Could you write out the line containing "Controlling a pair" and all the lines below it in the data, exactly, through the final one and nothing else?

━━━━━━━━━━━━━━━━━━━━

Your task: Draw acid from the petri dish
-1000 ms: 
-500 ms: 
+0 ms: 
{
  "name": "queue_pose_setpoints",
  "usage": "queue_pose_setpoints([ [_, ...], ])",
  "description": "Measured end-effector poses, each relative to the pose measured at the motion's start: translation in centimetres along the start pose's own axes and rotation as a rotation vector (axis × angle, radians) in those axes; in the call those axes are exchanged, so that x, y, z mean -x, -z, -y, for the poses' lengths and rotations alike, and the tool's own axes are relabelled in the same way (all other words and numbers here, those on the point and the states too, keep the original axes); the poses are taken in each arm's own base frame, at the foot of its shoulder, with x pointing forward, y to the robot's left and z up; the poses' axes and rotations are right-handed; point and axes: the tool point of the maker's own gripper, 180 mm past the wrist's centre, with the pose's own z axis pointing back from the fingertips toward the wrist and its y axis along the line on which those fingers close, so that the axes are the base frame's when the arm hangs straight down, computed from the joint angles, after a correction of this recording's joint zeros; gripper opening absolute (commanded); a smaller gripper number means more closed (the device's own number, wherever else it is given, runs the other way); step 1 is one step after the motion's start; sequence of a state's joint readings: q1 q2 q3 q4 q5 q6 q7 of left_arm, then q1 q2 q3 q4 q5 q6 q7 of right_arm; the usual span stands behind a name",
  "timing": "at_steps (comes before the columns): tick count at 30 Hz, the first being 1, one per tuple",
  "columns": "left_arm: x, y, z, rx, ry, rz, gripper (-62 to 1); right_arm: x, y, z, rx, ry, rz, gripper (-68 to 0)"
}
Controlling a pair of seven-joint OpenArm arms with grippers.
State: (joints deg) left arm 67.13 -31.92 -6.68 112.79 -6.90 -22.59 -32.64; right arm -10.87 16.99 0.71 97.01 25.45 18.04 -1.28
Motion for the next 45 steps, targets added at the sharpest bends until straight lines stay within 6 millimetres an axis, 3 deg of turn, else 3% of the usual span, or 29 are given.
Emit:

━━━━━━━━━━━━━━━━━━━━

REPLY -
Controlling a pair of seven-joint OpenArm arms with grippers.
State: (joints deg) left arm 67.13 -31.92 -6.68 112.79 -6.90 -22.59 -32.64; right arm -10.87 16.99 0.71 97.01 25.45 18.04 -1.28
Motion for the next 45 steps, targets added at the sharpest bends until straight lines stay within 6 millimetres an axis, 3 deg of turn, else 3% of the usual span, or 29 are given.
Emit:

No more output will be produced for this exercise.